═════ Source records

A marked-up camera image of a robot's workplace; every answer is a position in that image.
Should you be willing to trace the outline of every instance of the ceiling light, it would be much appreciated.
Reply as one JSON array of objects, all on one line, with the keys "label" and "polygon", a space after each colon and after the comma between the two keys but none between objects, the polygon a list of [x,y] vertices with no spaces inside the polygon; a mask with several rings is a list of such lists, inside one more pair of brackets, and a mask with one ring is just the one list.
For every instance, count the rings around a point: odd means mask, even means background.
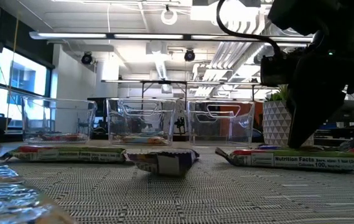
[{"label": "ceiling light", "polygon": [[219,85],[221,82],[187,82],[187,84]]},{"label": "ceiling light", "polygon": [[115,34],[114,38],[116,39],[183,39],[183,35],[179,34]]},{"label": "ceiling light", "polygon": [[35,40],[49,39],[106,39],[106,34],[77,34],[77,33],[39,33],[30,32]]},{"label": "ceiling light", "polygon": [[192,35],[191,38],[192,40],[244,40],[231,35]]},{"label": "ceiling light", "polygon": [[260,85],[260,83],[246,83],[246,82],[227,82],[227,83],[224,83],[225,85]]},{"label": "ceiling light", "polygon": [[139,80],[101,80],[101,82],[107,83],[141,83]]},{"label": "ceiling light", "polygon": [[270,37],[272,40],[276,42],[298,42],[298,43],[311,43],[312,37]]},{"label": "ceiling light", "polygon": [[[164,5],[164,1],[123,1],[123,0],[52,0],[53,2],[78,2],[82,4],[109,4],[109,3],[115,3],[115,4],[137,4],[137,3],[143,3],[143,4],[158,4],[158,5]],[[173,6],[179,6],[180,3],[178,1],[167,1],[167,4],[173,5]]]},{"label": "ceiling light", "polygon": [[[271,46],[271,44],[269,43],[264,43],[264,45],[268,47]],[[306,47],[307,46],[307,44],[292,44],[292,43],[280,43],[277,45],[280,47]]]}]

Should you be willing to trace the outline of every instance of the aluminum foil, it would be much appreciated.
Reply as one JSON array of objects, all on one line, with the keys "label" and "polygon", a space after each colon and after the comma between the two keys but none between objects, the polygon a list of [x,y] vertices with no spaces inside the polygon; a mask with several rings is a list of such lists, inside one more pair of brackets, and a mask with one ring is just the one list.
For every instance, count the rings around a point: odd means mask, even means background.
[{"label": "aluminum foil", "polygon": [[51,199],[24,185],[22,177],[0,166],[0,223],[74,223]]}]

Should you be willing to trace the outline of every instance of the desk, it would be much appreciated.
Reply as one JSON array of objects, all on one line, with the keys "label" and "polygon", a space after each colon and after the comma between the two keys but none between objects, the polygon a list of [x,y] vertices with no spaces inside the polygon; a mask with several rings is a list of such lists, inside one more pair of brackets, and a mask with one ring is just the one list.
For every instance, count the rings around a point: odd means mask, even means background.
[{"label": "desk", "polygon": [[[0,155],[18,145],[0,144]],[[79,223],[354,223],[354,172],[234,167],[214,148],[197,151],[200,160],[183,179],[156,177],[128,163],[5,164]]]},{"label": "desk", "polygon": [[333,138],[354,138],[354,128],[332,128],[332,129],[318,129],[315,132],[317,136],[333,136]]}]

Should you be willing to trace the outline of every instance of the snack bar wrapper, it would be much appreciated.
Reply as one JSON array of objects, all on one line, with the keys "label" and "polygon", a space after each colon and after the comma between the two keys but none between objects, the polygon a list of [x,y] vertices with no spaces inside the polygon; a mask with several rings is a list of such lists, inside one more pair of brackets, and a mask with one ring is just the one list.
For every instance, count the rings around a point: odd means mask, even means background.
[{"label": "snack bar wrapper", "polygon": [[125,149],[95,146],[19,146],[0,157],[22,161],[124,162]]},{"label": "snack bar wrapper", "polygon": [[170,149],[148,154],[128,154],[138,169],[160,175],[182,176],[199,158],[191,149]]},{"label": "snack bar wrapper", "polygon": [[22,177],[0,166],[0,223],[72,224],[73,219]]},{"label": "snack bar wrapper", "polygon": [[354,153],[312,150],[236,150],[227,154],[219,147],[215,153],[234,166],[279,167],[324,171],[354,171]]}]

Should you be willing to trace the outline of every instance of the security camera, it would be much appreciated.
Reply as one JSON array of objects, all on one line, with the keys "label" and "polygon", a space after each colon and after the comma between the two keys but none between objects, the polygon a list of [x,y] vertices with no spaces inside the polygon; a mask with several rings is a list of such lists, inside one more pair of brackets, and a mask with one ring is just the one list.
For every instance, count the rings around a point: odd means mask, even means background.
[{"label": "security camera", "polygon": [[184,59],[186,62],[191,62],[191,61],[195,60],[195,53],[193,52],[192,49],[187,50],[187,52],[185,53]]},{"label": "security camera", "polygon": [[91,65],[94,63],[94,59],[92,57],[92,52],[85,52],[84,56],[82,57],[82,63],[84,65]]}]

══════════
═════ Source records

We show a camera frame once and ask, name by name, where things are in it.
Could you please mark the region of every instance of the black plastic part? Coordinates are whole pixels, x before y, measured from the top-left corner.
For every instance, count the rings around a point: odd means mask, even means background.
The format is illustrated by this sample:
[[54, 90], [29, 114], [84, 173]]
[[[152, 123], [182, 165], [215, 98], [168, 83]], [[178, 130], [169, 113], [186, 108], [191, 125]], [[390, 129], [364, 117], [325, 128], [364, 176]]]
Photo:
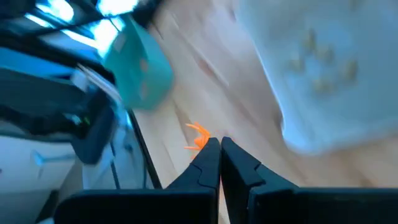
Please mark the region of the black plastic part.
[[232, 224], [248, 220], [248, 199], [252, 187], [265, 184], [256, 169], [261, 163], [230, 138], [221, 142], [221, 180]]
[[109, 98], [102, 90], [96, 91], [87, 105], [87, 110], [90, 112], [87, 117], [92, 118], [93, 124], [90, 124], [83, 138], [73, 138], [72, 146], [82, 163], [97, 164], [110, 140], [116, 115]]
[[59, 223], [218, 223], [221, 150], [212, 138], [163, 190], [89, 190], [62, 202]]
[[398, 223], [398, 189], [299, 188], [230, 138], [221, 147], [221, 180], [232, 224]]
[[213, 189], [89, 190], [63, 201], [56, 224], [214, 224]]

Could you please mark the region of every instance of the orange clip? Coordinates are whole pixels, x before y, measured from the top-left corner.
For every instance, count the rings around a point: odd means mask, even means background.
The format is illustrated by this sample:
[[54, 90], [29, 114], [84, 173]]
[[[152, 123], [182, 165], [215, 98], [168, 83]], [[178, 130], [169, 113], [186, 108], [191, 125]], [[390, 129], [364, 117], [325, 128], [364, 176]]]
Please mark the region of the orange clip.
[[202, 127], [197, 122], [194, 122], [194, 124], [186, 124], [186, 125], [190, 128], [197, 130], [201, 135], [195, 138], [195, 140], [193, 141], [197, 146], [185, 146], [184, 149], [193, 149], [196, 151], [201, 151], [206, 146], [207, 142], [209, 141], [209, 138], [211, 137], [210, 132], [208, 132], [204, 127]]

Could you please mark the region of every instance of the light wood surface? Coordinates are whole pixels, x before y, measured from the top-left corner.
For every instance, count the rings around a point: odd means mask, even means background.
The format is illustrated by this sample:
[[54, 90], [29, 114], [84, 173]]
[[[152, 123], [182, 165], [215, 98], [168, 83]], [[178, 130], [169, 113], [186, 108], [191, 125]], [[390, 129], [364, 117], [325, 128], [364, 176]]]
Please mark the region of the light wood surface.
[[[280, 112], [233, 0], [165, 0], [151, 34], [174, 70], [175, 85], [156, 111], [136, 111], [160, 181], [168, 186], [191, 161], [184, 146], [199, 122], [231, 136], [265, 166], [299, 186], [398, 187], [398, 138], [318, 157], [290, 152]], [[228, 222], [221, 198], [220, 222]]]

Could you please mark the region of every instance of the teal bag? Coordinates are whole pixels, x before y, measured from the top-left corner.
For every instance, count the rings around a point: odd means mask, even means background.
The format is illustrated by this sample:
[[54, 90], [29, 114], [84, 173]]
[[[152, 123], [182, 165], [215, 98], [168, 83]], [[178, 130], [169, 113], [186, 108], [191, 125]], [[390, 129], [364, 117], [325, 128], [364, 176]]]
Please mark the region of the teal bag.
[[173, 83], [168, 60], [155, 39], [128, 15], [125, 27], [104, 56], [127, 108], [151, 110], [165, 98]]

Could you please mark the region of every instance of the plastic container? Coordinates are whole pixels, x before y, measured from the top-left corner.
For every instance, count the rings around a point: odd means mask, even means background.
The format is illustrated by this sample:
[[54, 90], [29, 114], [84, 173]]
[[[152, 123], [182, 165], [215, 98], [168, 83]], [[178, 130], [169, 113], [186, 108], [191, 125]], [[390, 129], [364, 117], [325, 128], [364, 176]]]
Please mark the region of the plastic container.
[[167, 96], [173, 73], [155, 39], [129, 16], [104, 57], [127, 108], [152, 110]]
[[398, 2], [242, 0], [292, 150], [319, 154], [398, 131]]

══════════
═════ Source records

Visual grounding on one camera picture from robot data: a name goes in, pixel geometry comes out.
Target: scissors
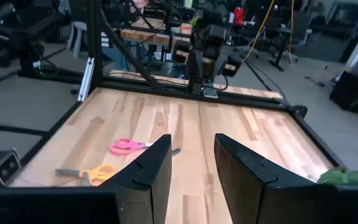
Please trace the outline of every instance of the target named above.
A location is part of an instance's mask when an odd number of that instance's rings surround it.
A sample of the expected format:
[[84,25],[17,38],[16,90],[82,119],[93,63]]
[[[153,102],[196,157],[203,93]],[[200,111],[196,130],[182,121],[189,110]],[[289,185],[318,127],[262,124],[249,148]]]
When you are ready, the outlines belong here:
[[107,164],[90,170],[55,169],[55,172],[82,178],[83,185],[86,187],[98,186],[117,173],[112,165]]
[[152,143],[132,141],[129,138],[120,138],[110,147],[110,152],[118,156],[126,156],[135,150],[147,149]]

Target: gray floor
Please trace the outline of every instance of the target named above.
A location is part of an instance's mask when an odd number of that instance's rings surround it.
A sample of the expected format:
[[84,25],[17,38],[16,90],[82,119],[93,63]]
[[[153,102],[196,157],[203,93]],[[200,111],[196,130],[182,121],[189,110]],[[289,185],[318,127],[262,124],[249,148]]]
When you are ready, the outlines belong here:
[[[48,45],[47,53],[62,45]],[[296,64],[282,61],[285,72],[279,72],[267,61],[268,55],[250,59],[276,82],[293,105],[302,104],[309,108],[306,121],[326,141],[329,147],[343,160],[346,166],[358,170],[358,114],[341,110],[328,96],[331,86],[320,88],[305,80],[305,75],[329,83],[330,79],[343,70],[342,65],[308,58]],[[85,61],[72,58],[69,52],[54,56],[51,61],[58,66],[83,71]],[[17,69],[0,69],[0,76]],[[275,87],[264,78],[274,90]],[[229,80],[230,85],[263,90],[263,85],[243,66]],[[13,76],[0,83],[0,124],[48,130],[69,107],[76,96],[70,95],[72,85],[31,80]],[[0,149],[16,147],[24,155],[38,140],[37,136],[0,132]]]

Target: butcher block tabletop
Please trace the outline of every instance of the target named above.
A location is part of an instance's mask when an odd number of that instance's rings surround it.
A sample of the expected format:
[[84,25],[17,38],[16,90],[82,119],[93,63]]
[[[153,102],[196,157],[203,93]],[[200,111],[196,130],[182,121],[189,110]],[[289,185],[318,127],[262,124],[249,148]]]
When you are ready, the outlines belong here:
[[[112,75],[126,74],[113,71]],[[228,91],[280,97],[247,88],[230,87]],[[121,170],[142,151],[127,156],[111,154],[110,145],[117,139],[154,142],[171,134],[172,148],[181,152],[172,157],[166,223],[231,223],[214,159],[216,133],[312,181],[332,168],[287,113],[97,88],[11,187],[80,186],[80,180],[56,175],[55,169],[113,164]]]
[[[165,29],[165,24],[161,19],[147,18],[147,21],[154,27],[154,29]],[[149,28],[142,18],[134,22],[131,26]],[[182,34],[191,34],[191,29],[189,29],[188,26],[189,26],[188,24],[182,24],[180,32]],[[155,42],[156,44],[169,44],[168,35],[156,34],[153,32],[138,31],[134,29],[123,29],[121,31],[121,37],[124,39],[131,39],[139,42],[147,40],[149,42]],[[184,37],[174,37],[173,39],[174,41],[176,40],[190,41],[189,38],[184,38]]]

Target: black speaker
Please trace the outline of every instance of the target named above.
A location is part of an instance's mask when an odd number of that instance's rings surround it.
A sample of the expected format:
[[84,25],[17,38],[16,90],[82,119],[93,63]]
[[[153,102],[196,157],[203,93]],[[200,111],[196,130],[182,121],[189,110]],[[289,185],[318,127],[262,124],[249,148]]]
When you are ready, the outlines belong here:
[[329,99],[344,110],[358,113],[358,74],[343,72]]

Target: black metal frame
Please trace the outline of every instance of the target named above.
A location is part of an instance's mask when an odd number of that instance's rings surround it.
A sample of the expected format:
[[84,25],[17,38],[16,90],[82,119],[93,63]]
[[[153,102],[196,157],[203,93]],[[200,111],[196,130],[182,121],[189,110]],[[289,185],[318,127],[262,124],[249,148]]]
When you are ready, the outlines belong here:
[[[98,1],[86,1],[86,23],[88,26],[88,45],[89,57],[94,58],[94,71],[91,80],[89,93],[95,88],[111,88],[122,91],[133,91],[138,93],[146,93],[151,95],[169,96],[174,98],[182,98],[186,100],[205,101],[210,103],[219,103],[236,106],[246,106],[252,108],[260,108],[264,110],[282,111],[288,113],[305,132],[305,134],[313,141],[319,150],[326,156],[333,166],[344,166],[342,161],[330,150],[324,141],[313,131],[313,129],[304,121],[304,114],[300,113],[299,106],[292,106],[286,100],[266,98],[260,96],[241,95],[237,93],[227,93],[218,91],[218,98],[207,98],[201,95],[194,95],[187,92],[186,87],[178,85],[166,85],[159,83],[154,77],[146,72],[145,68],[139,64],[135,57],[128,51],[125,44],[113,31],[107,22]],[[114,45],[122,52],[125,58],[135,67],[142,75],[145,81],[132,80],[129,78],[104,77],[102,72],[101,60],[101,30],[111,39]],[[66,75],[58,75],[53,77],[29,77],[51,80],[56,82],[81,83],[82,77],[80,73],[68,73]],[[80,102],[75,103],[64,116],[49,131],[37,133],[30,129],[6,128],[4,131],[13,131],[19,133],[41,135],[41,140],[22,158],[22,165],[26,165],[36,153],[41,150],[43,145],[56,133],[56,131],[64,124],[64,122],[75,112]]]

══════════

● About this exercise:
From the preceding records, count the lines where "Could" occurs and reply with the number only.

● Exercise solution:
5